Home / Companies / Liquidation is anti-thesis of resolution, says IBBI chief

New Delhi: Insolvency resolution process seeks to ensure that a company exists and the intention is not to sell it in pieces, Insolvency and Bankruptcy Board of India (IBBI) chairperson M.S. Sahoo said on Wednesday as he asserted that liquidation is anti-thesis of resolution.

The Insolvency and Bankruptcy Code—implemented by the IBBI—provides for market-determined resolution in a time-bound manner. Against the backdrop of many companies going for liquidation, Sahoo said that when a new legislation comes, there are legacy issues and backlog of problems.

In the initial days of IBC it is not surprising for many companies going into liquidation, he said, adding that going forward, there would be cases of companies having “enough enterprise value, which will be an incentive for the committee of creditors to preserve". So far, more than 500 cases have been admitted by the National Company Law Tribunal (NCLT) for resolution under the code.

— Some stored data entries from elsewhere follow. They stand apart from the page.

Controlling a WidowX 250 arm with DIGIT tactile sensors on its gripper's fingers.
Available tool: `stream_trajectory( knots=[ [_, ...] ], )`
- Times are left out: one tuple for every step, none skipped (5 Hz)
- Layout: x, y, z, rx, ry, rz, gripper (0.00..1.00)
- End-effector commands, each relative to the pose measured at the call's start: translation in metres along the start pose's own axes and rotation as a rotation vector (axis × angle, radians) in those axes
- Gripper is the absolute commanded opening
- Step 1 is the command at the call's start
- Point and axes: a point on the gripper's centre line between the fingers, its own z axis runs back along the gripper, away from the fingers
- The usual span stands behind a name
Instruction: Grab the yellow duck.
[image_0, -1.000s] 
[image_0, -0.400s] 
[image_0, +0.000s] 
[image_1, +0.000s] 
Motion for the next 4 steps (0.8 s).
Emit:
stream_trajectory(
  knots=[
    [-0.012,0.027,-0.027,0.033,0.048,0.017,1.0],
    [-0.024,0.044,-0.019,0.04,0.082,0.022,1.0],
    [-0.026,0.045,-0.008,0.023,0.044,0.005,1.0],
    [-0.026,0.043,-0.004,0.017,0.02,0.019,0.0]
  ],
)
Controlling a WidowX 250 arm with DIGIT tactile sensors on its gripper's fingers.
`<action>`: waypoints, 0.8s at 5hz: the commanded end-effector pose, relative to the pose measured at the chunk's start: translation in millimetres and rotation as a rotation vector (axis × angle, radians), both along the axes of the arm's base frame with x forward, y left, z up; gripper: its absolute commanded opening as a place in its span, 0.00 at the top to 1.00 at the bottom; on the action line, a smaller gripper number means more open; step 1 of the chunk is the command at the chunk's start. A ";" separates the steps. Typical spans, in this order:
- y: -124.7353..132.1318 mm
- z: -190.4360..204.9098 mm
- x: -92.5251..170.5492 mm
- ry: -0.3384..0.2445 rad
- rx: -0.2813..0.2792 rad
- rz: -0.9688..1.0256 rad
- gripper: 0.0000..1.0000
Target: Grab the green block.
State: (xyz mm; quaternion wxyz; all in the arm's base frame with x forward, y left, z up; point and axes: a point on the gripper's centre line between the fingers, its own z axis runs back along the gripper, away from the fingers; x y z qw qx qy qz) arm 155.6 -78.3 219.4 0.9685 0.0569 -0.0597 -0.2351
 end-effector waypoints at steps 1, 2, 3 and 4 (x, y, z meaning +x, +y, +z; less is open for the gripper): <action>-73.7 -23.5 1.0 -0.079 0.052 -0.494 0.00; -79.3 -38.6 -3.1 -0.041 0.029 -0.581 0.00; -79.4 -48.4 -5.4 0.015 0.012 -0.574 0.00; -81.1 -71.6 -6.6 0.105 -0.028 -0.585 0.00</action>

“When we are trying that the company should exist, the intention is not to sell it in pieces... Liquidation is anti thesis of resolution. When you talk about resolution, you don’t talk about (selling)," the IBBI chairperson said in New Delhi. He was speaking at an interactive session with insolvency professionals and media about the new disclosure norms put in place for insolvency professionals.

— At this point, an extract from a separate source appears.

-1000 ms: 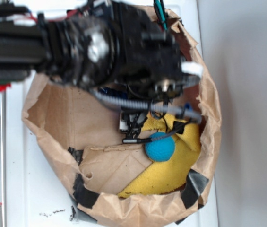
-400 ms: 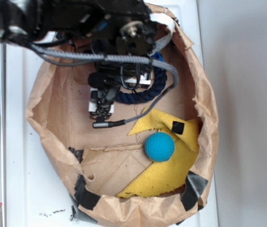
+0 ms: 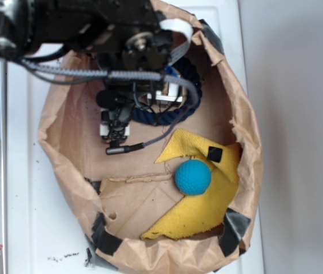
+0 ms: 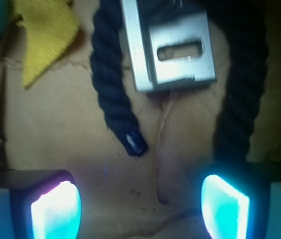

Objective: Grab the blue rope.

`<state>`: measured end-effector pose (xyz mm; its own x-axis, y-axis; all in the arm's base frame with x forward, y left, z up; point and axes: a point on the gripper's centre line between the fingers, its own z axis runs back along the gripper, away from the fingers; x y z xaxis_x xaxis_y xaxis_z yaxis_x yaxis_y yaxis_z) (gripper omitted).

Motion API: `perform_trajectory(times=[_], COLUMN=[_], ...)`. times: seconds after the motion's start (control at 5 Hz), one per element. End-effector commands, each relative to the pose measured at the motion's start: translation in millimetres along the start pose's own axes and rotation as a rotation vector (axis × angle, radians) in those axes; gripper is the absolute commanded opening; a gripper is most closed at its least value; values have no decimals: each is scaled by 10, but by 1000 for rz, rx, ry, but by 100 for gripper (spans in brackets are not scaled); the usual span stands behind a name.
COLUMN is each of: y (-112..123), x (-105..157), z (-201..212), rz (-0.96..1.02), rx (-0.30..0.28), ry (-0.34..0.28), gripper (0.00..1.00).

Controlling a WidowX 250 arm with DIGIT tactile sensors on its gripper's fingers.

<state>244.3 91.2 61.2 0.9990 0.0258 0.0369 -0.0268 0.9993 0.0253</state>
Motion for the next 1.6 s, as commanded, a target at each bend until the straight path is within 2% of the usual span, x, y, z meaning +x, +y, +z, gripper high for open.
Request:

The disclosure norms require these professionals to disclose their relationship, if any, with each stakeholder pertaining to a case under corporate insolvency resolution process (CIRP). The professionals have been directed to provide such details to the respective insolvency professional agencies (IPAs) by today. When asked whether the deadline could be extended, Sahoo replied in the negative.

Without elaborating, he also said that there would be “consequences" in case an insolvency professional does not provide the required details within the deadline. “If there is conflict of interest, if it comes to our notice, definitely we will look into it," Sahoo said.

He was responding to a query on whether the IBBI is looking into concerns that certain insolvency professionals might have been used as front entities by defaulting entities to take back a company undergoing insolvency proceedings. Officials from the IPAs of the apex institutes of chartered accountants, cost accountants and company secretaries were present at the session. The IBC came into force in December 2016.